> **Exercise brief**: Although the listing contains pictures, reproduce only its text, exactly as written.

> **Records provided**:
══════════

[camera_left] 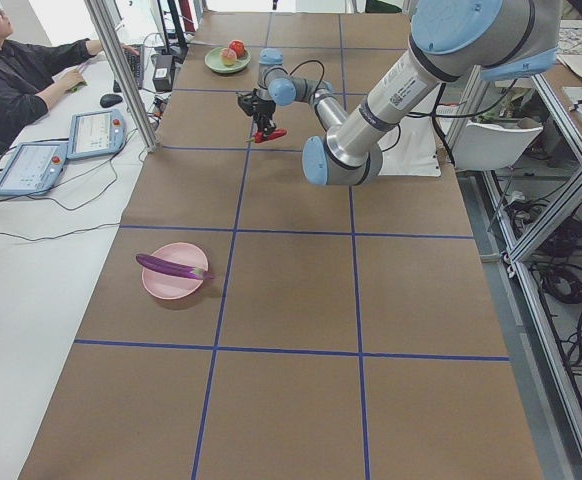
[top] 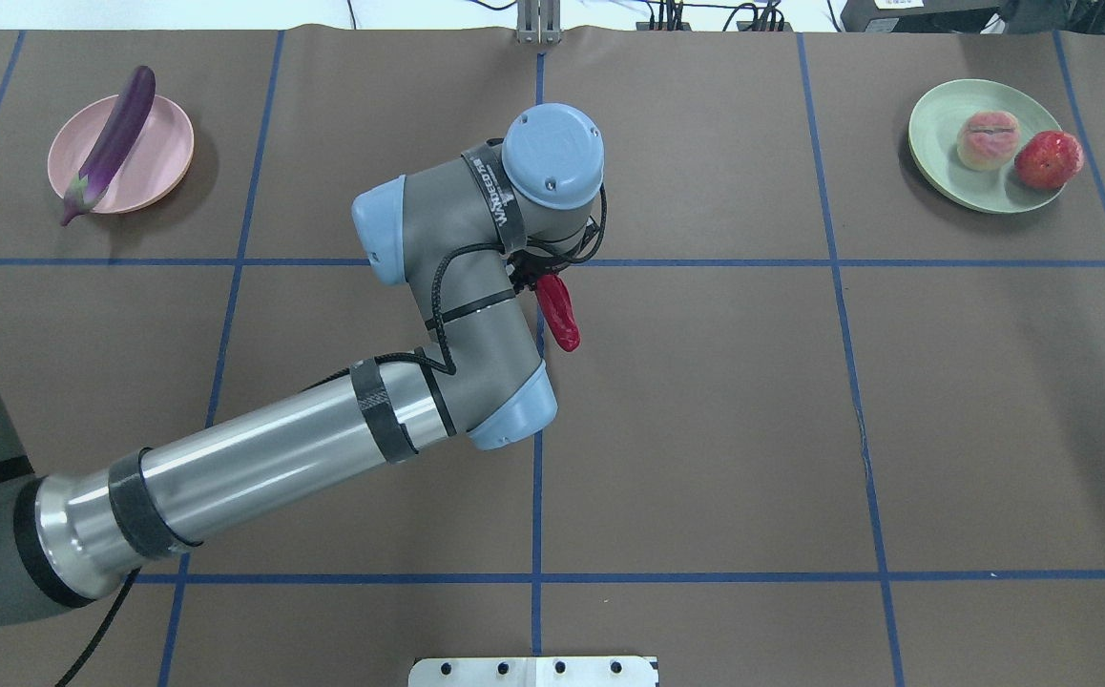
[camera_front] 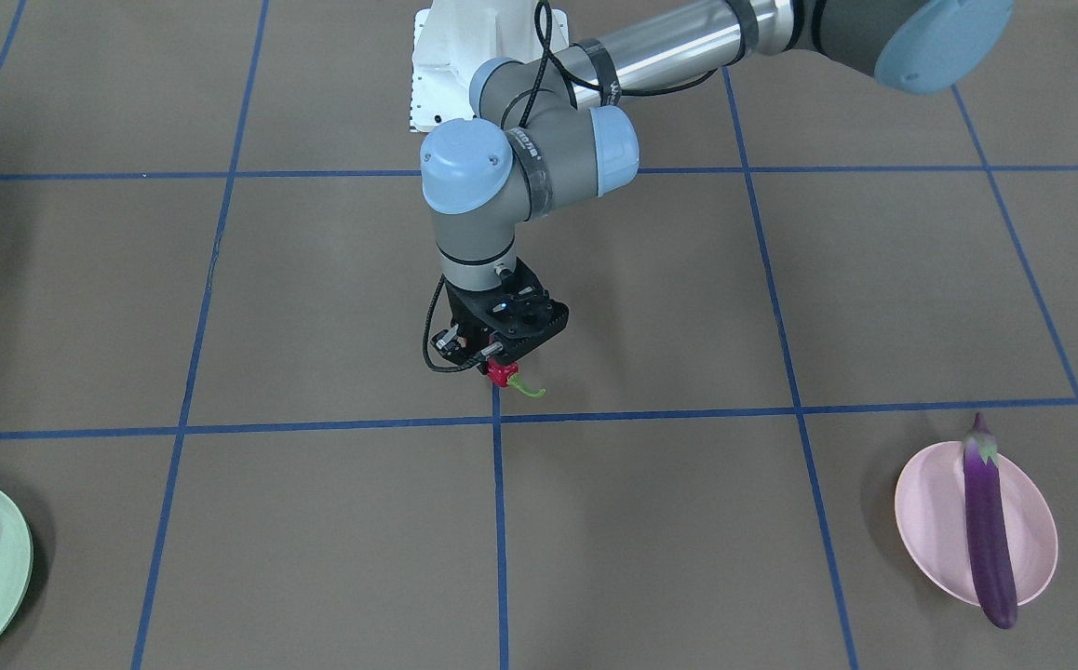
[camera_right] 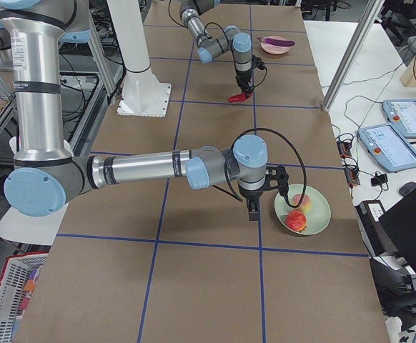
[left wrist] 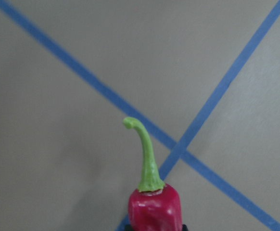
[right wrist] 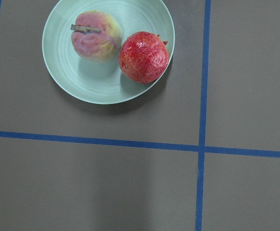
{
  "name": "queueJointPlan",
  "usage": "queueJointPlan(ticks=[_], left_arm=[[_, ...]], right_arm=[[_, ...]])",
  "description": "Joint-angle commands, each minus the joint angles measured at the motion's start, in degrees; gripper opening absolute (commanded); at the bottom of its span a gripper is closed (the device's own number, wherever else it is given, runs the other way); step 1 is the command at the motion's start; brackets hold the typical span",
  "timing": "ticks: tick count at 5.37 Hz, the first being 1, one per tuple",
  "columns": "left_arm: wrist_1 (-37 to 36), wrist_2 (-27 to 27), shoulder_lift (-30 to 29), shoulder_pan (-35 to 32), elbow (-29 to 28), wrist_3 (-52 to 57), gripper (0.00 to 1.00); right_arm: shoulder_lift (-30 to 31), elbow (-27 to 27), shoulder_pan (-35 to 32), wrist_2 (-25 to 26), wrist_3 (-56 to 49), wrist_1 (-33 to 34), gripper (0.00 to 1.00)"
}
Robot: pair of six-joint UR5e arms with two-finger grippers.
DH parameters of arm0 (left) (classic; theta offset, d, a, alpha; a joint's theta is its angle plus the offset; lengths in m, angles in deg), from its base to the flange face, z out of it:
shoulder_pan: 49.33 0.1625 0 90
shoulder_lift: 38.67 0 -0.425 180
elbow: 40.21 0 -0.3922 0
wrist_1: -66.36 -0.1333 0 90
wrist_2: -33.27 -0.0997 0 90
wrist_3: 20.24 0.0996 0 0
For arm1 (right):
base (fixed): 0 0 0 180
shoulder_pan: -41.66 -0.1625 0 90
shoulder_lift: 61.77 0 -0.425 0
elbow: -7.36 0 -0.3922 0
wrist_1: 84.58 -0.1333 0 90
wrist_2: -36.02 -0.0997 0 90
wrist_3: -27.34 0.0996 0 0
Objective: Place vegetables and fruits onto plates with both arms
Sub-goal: 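Carry the chili with the left gripper onto the pink plate beside the eggplant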
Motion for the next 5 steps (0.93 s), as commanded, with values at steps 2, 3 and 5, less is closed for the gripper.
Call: queueJointPlan(ticks=[2,3,5], left_arm=[[-3.58,13.22,7.42,-21.59,-1.03,47.82,0.00],[-2.80,14.40,8.66,-27.00,-7.41,65.07,0.00],[12.14,14.15,16.01,-31.62,-16.84,79.55,0.00]], right_arm=[[-0.09,0.06,0.09,0.01,-0.07,0.02,1.00],[-0.09,0.06,0.18,0.18,0.02,0.02,1.00],[-0.17,0.06,0.61,-0.08,0.02,0.02,1.00]])
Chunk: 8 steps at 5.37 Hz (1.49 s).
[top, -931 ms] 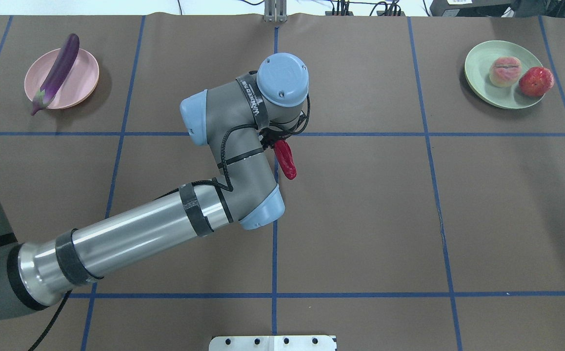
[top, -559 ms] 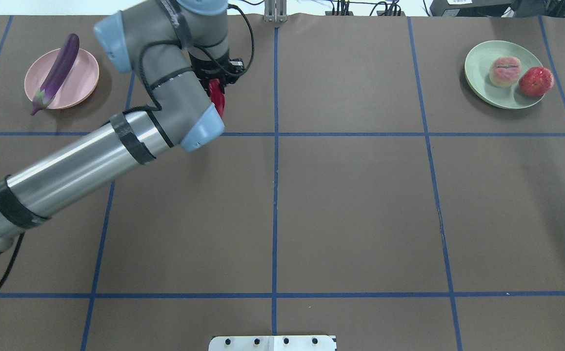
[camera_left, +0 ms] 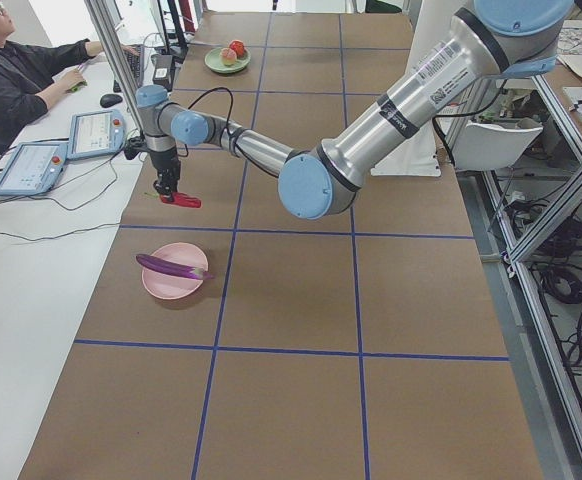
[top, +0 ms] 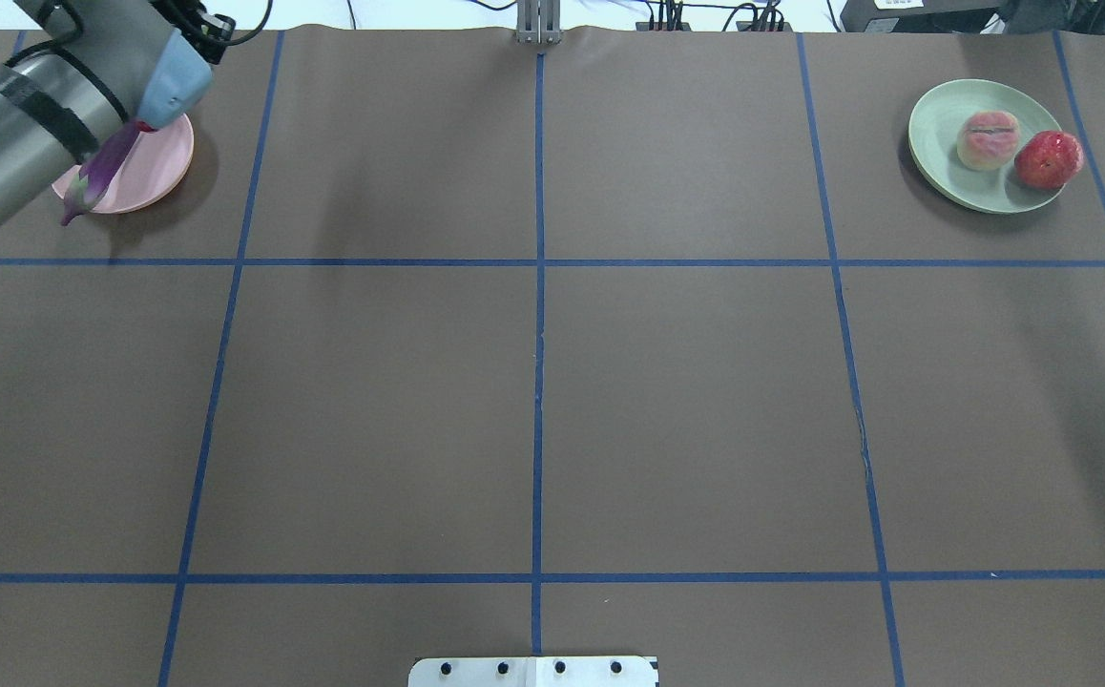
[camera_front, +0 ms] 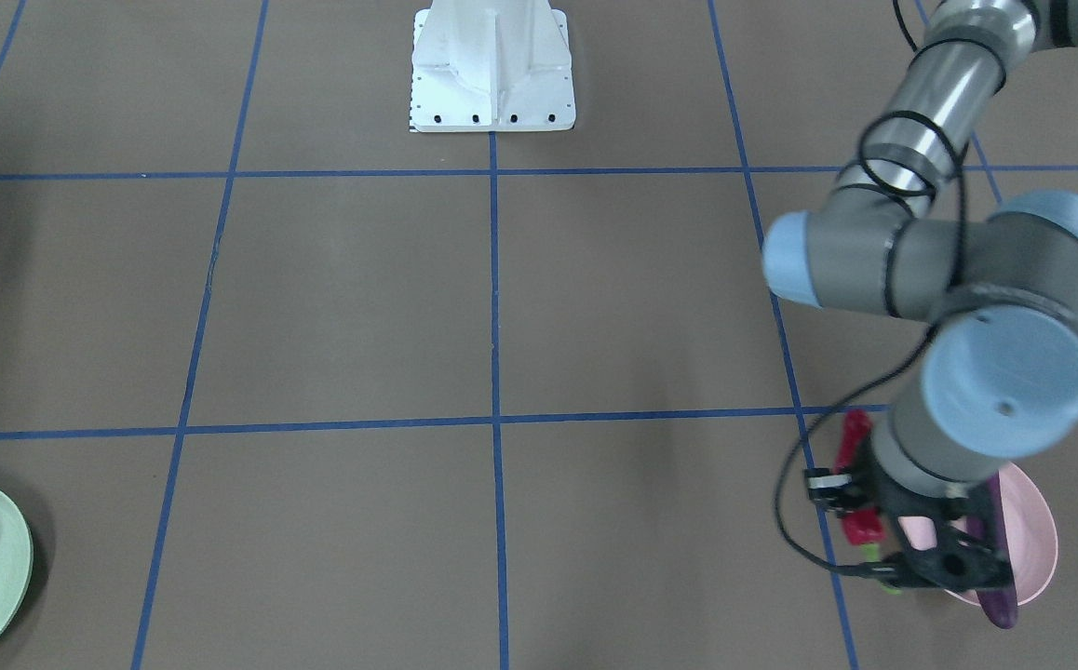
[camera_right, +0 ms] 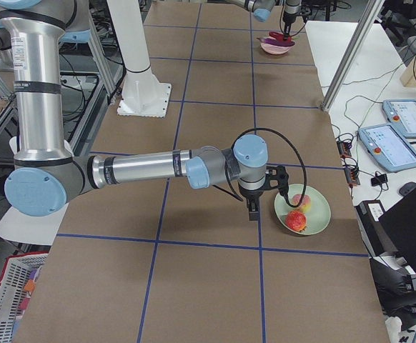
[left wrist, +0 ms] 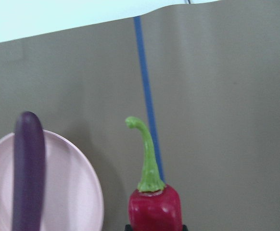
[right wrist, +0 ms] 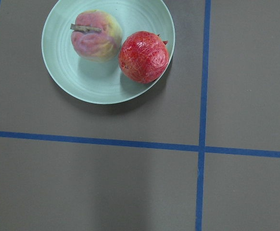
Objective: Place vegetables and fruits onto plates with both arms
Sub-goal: 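Carry the chili with the left gripper onto the pink plate beside the eggplant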
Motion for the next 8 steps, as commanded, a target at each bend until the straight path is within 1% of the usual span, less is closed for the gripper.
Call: queueJointPlan(ticks=[1,2,4,5,6,7,8], left_arm=[[12.61,0.00,5.67,-1.78,-6.90,5.41,0.14],[15.01,-0.08,7.34,-1.44,-6.49,4.72,0.99],[13.55,0.88,7.27,-1.61,-4.13,4.36,1.00],[13.28,2.62,7.01,-2.04,-4.11,4.45,1.00],[11.19,6.47,6.92,-4.05,-3.24,4.53,1.00],[4.29,10.86,7.44,-7.64,2.16,5.14,1.00],[-4.13,11.68,11.62,-11.15,11.61,8.46,1.00]], right_arm=[[-0.41,0.09,0.38,-0.22,0.01,0.00,1.00],[-0.59,0.00,0.29,-0.40,0.01,0.00,1.00],[-0.76,0.09,0.38,-0.31,0.01,0.00,1.00],[-0.76,0.00,0.38,-0.40,0.01,0.00,1.00],[-0.76,0.09,0.47,-0.31,0.01,0.00,1.00],[-0.76,0.09,0.64,-0.31,0.09,0.09,1.00],[-1.29,0.26,1.51,-0.31,0.09,0.17,1.00]])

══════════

> **Exercise solution**:
[camera_left] 
[top] 
[camera_front] 
[camera_right] 
[left wrist] 
[right wrist] 
{
  "name": "queueJointPlan",
  "usage": "queueJointPlan(ticks=[_], left_arm=[[_, ...]], right_arm=[[_, ...]])",
  "description": "Joint-angle commands, each minus the joint angles measured at the motion's start, in degrees; gripper opening absolute (commanded); at the bottom of its span a gripper is closed (the device's own number, wherever else it is given, runs the other way); step 1 is the command at the motion's start; brackets hold the typical span",
  "timing": "ticks: tick count at 5.37 Hz, the first being 1, one per tuple",
  "columns": "left_arm: wrist_1 (-37 to 36), wrist_2 (-27 to 27), shoulder_lift (-30 to 29), shoulder_pan (-35 to 32), elbow (-29 to 28), wrist_3 (-52 to 57), gripper (0.00 to 1.00); right_arm: shoulder_lift (-30 to 31), elbow (-27 to 27), shoulder_pan (-35 to 32), wrist_2 (-25 to 26), wrist_3 (-56 to 49), wrist_1 (-33 to 34), gripper (0.00 to 1.00)"
}
Robot: pair of six-joint UR5e arms with two-finger grippers.
DH parameters of arm0 (left) (classic; theta offset, d, a, alpha; a joint's theta is its angle plus the offset; lengths in m, angles in deg), from its base to the flange face, z out of it:
shoulder_pan: 49.33 0.1625 0 90
shoulder_lift: 38.67 0 -0.425 180
elbow: 40.21 0 -0.3922 0
wrist_1: -66.36 -0.1333 0 90
wrist_2: -33.27 -0.0997 0 90
wrist_3: 20.24 0.0996 0 0
For arm1 (right):
base (fixed): 0 0 0 180
shoulder_pan: -41.66 -0.1625 0 90
shoulder_lift: 61.77 0 -0.425 0
elbow: -7.36 0 -0.3922 0
wrist_1: 84.58 -0.1333 0 90
wrist_2: -36.02 -0.0997 0 90
wrist_3: -27.34 0.0996 0 0
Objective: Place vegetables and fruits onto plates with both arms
Sub-goal: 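Carry the chili with the left gripper onto the pink plate beside the eggplant
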Motion for the next 5 steps (0.93 s), as commanded, with values at steps 2, 3 and 5, less is closed for the gripper.
Call: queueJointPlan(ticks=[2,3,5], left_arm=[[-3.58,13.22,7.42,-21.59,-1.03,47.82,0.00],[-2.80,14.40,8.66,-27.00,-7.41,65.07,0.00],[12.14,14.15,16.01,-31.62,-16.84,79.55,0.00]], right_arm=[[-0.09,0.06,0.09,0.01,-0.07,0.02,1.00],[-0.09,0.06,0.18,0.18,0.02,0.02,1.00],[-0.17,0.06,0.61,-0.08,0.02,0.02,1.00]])
Chunk: 8 steps at 5.37 Hz (1.49 s).
[top, -931 ms] 
[top, -559 ms] 
[camera_left, +0 ms] 
[top, +0 ms] 
[camera_front, +0 ms] 
[camera_right, +0 ms] 
[left wrist, +0 ms] 
[right wrist, +0 ms] 
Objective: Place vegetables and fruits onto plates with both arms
Sub-goal: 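Carry the chili with the left gripper onto the pink plate beside the eggplant
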Motion for the next 8 steps, as commanded, a target at each bend until the straight path is within 1% of the usual span, less is closed for the gripper.
Call: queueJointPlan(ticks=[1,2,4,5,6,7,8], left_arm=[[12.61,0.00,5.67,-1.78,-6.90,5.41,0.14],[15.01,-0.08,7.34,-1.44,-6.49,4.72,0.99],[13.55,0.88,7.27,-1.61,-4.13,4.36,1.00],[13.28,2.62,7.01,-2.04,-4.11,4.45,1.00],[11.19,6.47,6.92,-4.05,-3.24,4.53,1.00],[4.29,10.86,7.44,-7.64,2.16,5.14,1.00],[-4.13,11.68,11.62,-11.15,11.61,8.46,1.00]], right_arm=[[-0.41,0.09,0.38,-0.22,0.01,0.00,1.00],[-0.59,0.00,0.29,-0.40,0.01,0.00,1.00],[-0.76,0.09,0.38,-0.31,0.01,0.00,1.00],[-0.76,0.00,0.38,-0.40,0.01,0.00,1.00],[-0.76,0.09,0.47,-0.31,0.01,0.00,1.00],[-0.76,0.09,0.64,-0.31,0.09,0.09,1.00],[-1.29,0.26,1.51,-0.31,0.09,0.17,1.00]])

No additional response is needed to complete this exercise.